Plaintiff fails to advance any factual basis or legal theory related to a deprivation of his First Amendment rights and therefore cannot establish federal question jurisdiction on this basis. See Levine v. United Healthcare Corp., 402 F.3d 156, 162 (3d Cir. 2005) (citation omitted). Plaintiff has not sufficiently raised an access-to-courts claim under the First Amendment. Instead, he has merely his waged his disagreement over the imposition and application of zoning and criminal codes against him.

To the extent Plaintiff is attempting to make an argument that Middletown has violated his right to be free from cruel and unusual punishment pursuant to the Eighth Amendment, this Court cannot discern what factual averments would apply to this legal argument. Plaintiff is clearly not making a claim related to the conditions of his confinement because he was not incarcerated at the time of his filing of the complaint. Plaintiff has not otherwise articulated that this claim is based on excessive bail, some other pre-conviction conduct by state actors, or an excessive fine. Drawing all reasonable inferences in Plaintiff's favor, he has still failed to adequately state a claim pursuant to the Eighth Amendment.

To the extent Plaintiff is attempting to state a claim for a Second Amendment violation, he has not articulated how or why the firearm offenses are unconstitutional on their face or as applied to him.

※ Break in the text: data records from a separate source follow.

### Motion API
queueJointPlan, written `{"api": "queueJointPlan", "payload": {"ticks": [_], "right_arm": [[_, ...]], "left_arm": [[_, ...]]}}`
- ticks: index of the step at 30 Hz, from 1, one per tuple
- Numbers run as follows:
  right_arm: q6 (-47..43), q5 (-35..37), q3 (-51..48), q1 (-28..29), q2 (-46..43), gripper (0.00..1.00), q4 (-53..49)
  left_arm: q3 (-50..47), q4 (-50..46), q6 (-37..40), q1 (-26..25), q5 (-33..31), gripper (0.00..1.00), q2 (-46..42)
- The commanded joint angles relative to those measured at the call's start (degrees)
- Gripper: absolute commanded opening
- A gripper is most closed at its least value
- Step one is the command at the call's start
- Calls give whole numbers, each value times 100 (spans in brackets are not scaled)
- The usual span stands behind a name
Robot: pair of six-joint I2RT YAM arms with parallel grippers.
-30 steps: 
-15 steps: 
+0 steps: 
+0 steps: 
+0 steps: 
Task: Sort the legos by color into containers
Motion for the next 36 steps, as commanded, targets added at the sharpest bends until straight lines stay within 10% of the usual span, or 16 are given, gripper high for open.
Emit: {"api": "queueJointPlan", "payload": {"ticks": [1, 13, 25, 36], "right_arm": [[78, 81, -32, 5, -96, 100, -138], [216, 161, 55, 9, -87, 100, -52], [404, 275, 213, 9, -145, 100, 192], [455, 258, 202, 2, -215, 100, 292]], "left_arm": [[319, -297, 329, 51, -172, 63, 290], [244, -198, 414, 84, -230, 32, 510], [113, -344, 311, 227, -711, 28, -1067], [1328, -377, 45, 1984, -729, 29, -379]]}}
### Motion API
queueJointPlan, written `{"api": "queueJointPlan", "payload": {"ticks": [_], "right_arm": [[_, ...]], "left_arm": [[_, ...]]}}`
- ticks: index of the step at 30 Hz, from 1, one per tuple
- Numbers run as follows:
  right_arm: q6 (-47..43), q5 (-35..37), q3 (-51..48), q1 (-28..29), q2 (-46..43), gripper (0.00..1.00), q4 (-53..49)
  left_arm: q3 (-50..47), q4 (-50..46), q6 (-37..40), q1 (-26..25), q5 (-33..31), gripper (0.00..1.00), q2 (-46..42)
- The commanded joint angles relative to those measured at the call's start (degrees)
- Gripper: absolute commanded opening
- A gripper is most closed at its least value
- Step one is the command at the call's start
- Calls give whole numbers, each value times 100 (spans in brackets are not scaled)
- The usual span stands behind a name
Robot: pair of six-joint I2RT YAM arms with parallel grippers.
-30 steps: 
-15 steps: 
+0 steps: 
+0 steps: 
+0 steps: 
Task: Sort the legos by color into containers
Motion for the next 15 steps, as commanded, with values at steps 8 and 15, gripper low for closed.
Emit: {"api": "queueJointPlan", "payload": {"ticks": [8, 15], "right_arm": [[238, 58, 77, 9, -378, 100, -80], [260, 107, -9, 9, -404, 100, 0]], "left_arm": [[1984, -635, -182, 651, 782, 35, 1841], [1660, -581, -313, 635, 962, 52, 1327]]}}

Plaintiff's request for relief does not assert a specific overreach of Middletown's permitting requirements, but rather, an all-out repudiation of the Township's zoning authority and a broad conspiracy to generate revenue through unlawful means. Plaintiff's Complaint is lengthy, but it is sparse with factual assertions related to the legal conclusions he asks this Court to draw. He presents a bewildering variety of legal theories but focuses on the notion that the State and municipal authorities lack authority over him. Examples of this common thread include:

“Plaintiff, as a native Pennsylvanian moor, denies he is a ‘res-ident' of the Commonwealth of Pennsylvania, as such term would infer that Plaintiff has made a political choice to first become a citizen of the federal district, and then registered to be property (res) identified (ident) by some form pledge of his “person” as collateral . . .” Id. at ¶ 17.
“Plaintiff is the king of his land established by the original land patent granted . . . [in] 1686, prior to the existence of the United States of AmericaId. at ¶ 22.
“The township and its agents removed the fence without authority” Id. at ¶ 71.
“Plaintiff herein challenges the Constitutional authority of the Defendants to regulate the private use of [his] private property” and “challenges the state laws used to levy criminal charges against him.” Id. at ¶¶ 77-78.
“Plaintiff denies a valid contractual relationship with or obligation to the Township . . .” Id. at ¶ 109.
“Plaintiff is informed and believes that the private property in question is located without the jurisdiction or authority of the Township . . .” Id. at ¶ 112.
“Plaintiff's private property, established in 1686, cannot be annexed under Township control without [Plaintiff's] consent . . .” Id. at ¶116.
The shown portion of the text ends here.